*Task description*.
Lines in the listing below that include the word "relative" need to be copied.

*Record extracts*.
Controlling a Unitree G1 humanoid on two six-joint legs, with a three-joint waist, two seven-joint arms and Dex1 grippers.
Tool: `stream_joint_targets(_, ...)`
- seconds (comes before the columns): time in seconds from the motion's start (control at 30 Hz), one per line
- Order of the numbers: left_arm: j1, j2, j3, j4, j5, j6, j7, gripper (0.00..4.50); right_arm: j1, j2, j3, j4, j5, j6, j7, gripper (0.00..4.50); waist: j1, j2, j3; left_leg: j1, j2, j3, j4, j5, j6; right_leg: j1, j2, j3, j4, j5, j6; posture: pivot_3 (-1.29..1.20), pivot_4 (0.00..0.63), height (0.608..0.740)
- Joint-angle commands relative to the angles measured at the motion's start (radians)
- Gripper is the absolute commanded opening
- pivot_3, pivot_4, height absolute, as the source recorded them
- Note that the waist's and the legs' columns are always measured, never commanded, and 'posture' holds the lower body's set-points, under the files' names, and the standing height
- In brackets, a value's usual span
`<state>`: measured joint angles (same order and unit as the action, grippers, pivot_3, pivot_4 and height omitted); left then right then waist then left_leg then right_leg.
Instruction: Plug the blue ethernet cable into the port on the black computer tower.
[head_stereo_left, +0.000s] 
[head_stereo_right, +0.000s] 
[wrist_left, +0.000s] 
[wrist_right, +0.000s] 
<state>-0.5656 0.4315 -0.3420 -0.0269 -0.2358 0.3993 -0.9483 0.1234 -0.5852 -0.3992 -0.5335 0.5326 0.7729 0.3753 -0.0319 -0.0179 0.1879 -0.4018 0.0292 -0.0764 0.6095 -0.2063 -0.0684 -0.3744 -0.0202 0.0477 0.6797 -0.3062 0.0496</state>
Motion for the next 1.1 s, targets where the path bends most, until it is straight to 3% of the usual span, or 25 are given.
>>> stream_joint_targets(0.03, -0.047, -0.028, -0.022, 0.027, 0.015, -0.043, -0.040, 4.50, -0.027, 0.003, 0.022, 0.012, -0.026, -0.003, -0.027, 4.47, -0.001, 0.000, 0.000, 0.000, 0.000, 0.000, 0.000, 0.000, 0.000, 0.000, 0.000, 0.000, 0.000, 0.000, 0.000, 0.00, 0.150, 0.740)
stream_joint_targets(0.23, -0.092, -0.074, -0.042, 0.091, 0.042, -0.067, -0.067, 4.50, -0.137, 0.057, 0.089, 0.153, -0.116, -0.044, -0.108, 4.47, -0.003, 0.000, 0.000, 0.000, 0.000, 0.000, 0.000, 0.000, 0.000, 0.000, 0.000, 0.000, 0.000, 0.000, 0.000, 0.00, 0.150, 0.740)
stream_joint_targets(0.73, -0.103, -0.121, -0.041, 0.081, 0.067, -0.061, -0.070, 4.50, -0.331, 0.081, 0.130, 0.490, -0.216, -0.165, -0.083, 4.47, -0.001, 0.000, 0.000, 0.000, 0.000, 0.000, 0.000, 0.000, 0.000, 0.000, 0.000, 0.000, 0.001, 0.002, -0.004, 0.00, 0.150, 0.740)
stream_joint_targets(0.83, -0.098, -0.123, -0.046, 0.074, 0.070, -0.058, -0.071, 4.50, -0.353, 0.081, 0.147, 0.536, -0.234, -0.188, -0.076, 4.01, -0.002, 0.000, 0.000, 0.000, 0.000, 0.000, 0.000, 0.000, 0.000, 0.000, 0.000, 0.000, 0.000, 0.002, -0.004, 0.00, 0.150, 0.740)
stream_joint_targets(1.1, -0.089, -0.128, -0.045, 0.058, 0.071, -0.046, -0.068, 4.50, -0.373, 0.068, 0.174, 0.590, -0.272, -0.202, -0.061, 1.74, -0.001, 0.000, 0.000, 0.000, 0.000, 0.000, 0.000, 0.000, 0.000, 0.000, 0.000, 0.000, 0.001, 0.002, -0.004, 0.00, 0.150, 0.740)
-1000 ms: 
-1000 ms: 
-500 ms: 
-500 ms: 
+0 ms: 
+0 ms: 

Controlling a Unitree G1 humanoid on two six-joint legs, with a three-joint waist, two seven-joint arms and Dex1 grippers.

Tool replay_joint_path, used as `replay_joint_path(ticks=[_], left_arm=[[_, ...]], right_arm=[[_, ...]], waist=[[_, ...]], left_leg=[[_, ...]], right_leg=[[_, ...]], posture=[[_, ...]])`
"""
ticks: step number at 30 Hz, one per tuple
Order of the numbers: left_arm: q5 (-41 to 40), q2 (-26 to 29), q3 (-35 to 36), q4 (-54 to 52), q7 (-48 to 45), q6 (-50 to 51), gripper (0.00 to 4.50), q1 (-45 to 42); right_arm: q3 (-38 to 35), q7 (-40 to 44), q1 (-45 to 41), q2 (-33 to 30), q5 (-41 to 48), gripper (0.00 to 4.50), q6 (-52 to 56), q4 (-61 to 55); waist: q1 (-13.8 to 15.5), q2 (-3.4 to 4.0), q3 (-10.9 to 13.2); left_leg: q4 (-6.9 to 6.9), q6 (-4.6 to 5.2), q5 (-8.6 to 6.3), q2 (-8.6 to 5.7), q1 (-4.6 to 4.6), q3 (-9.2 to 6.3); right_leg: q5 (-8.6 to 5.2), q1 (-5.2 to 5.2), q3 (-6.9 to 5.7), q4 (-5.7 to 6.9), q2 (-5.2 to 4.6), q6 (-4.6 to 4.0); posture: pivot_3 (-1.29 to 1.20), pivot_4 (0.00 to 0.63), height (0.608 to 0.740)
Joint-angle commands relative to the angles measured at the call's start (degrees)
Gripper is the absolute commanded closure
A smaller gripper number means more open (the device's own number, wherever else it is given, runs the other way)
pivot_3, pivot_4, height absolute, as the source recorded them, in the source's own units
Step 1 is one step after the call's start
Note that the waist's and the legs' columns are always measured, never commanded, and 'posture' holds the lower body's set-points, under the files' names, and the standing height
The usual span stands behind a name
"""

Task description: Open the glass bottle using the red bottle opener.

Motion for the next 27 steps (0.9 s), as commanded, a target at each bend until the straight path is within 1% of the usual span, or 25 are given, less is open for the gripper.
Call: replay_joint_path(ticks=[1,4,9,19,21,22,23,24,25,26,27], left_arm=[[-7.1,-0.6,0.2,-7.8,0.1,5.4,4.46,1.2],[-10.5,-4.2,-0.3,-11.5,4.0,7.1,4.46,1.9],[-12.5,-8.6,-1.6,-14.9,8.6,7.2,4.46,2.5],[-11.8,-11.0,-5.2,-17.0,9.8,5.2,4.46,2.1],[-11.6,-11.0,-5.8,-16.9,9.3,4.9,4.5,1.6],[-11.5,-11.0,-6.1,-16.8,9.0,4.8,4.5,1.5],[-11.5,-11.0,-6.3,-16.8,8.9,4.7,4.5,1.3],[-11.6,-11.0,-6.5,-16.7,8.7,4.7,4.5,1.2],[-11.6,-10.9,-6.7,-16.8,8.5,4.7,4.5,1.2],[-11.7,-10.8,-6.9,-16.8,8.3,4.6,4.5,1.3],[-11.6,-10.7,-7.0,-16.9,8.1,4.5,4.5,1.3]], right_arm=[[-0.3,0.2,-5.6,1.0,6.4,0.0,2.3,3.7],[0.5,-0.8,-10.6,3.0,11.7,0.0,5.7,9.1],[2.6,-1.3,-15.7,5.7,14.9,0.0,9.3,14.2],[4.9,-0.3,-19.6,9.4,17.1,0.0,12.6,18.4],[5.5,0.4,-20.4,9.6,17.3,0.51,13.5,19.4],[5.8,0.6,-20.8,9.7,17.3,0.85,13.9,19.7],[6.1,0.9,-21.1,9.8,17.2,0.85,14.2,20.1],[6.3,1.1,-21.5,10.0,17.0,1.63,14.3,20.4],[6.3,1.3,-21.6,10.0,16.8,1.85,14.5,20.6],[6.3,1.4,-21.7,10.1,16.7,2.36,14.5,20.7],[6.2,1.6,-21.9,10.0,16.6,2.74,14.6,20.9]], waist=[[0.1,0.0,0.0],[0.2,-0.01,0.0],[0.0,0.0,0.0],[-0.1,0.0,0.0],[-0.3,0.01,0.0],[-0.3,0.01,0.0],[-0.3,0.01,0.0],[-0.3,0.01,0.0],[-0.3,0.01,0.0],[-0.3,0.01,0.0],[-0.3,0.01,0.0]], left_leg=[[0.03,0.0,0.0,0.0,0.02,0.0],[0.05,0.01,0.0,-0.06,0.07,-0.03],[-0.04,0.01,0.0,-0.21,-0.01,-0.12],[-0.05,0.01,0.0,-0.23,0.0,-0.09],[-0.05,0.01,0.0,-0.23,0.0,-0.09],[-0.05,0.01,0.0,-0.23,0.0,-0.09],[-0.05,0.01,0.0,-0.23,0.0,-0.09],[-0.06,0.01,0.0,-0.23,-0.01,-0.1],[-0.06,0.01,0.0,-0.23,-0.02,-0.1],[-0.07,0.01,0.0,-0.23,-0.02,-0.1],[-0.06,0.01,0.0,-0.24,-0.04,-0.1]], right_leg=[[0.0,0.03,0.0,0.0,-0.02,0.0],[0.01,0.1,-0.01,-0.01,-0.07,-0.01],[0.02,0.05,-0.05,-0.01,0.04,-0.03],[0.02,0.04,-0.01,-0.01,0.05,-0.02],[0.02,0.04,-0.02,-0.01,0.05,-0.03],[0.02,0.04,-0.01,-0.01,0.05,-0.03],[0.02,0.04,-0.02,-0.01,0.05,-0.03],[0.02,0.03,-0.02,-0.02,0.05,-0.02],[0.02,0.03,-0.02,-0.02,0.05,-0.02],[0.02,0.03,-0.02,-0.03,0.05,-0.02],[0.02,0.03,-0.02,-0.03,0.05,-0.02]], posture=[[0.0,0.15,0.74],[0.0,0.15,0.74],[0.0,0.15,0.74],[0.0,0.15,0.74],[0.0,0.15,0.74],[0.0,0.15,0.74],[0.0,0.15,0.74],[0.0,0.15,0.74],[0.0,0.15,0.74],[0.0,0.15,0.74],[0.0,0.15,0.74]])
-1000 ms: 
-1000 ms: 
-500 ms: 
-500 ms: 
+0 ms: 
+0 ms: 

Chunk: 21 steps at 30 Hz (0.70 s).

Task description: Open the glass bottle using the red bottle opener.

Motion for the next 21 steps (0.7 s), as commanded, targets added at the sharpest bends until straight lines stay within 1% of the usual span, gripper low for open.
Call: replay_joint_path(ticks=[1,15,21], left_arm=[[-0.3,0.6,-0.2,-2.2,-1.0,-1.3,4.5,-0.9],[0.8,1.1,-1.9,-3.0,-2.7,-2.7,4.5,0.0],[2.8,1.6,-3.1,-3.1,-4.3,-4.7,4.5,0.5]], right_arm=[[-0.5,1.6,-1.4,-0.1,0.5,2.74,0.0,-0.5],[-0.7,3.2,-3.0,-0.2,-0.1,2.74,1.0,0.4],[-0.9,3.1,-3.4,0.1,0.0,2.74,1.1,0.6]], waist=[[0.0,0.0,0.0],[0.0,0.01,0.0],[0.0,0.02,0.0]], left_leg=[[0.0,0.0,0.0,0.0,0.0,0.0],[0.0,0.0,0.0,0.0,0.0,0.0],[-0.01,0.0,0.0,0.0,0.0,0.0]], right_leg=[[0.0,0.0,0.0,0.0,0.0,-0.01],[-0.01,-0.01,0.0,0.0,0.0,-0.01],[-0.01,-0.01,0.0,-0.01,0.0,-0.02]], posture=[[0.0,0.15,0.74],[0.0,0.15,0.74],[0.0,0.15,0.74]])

*Response to this exercise*.
- Joint-angle commands relative to the angles measured at the motion's start (radians)
Joint-angle commands relative to the angles measured at the call's start (degrees)

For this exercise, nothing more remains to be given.